Son dos realidades que coexisten. Por un lado está la de la consolidación del país como destino turístico y, por el otro, la de la inseguridad que, por desgracia, sigue azotando al país en sus distintas modalidades.
El caso de un turista sueco víctima de un ataque con escopolamina en Medellín, a causa del cual duró 24 días desaparecido, coincidió con una advertencia del Gobierno de Estados Unidos a sus nacionales para evitar visitar puntos específicos de nuestra geografía, por los riesgos que allí encontrarán.
Ambos episodios animaron la discusión sobre la vulnerabilidad de quienes visitan Colombia, todo en un contexto en el cual es clara y bienvenida la apuesta del actual gobierno por potenciar el turismo como alternativa para las finanzas de la nación. La realidad muestra cifras poco alentadoras: según la Fiscalía, ya son 2.753 casos de hurtos a personas foráneas en lo que va del año. Y el número puede ser mayor, ante la reticencia de muchos a denunciar y también los obstáculos que encuentran cuando deciden poner en conocimiento de las autoridades las situaciones de las que fueron víctimas.
Más allá de todo lo que debe hacerse para aumentar la seguridad urbana y rural en el país, para propios y extraños no hay duda de que la apuesta por el turismo trae consigo también la necesidad de un enfoque diferencial.
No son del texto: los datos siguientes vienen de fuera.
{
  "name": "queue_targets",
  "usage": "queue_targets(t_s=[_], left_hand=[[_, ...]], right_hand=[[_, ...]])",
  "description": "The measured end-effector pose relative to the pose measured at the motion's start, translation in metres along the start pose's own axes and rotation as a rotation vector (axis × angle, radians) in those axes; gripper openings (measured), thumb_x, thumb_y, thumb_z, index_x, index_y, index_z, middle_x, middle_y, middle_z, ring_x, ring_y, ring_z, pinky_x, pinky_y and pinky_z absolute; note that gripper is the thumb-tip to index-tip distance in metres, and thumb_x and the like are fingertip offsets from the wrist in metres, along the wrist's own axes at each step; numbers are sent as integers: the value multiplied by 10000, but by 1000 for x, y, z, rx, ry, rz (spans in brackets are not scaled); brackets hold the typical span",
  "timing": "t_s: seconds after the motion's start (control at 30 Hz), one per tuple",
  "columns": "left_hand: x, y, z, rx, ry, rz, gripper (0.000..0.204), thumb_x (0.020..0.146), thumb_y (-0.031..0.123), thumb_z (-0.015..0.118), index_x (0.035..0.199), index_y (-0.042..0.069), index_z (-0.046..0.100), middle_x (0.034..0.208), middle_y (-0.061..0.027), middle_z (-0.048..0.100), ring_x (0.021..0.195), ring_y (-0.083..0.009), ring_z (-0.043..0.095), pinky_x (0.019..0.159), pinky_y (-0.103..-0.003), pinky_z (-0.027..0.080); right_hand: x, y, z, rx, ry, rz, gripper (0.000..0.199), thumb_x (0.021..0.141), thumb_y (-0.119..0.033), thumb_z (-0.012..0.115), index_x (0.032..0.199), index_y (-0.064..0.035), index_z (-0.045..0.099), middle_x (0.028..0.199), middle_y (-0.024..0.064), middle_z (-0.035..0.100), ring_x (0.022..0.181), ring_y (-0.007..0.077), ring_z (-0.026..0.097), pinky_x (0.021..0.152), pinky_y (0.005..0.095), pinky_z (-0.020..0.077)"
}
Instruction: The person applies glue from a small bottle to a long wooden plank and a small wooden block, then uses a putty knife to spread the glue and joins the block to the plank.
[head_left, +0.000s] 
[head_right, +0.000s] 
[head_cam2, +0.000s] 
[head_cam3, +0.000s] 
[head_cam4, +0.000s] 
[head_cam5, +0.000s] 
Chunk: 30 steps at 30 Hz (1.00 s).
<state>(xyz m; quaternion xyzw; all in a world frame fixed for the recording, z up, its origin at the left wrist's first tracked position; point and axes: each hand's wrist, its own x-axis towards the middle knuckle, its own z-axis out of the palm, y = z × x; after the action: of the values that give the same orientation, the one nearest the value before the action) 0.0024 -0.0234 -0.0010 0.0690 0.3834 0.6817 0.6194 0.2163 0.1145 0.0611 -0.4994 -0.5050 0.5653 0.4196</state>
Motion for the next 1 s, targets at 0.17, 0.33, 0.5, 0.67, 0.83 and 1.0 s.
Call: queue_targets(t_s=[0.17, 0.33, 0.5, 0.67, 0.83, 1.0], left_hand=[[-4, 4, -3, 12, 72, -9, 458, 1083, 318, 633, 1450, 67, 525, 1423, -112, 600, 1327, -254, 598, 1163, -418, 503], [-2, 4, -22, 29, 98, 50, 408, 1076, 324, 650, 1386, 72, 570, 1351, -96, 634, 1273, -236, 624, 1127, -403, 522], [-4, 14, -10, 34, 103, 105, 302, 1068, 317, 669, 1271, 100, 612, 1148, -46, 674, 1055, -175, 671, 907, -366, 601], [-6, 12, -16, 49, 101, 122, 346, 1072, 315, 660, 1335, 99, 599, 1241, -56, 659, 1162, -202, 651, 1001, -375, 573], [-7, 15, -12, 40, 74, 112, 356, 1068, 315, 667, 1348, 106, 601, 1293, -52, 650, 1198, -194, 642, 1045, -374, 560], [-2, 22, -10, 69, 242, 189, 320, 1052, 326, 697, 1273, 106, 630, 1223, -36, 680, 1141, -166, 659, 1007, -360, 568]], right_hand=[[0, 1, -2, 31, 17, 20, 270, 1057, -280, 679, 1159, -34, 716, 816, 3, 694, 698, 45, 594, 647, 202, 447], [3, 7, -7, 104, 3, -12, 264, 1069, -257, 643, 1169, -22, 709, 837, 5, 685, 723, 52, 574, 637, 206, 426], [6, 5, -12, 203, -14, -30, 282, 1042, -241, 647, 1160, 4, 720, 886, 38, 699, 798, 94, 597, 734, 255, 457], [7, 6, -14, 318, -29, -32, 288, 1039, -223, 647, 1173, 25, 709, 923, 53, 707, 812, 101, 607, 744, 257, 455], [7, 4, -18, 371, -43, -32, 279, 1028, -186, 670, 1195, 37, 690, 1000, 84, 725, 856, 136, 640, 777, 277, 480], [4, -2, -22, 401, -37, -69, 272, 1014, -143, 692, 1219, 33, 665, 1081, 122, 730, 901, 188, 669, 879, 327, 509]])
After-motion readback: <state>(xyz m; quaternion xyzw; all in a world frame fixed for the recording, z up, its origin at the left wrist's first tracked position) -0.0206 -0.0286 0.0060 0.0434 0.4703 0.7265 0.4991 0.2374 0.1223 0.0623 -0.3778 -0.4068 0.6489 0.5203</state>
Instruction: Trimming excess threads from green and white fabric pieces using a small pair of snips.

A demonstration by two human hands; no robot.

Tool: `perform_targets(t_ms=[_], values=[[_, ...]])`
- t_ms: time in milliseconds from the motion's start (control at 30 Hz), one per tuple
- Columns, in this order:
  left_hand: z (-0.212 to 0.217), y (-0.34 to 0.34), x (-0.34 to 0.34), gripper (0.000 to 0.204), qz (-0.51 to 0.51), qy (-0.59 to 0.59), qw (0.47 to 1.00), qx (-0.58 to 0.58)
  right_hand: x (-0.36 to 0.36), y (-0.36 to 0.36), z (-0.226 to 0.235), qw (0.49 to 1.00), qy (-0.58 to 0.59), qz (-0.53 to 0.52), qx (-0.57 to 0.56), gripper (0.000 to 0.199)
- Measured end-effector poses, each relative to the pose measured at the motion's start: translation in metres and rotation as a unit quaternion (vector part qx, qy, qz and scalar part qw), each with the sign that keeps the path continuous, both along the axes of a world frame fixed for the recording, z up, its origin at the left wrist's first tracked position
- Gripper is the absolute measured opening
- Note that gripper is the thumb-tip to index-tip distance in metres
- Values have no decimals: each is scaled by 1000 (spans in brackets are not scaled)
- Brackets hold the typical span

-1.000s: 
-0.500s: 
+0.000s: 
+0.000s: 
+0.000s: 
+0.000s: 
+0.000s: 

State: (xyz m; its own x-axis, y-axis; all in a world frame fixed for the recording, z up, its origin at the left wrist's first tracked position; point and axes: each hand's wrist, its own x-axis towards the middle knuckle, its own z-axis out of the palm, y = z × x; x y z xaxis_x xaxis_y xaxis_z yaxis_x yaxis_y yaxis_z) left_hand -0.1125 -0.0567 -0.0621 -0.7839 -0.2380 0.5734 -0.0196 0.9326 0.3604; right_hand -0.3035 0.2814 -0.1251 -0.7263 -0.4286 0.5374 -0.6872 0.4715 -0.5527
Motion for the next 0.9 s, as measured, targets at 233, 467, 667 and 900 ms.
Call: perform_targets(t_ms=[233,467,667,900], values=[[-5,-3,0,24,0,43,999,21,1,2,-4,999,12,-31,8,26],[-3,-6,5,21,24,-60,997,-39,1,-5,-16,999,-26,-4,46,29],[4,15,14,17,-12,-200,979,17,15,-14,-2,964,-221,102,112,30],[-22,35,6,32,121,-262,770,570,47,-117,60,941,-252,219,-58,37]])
Aquí el reto pasa por capacitar cada vez más a las autoridades –Policía y Fiscalía– para que tengan cómo responder oportuna y adecuadamente ante el requerimiento de un visitante que, con mucha frecuencia, ni siquiera habla español. También para que se le brinde la protección requerida por una población que, por desgracia, suele estar en la mira de los delincuentes. Todo esto sin excluir la necesidad de campañas de prevención que traigan tranquilidad y no mayores resistencias y temores; labor compleja, sin duda, en la que es clave el concurso de todos los actores del sector turístico.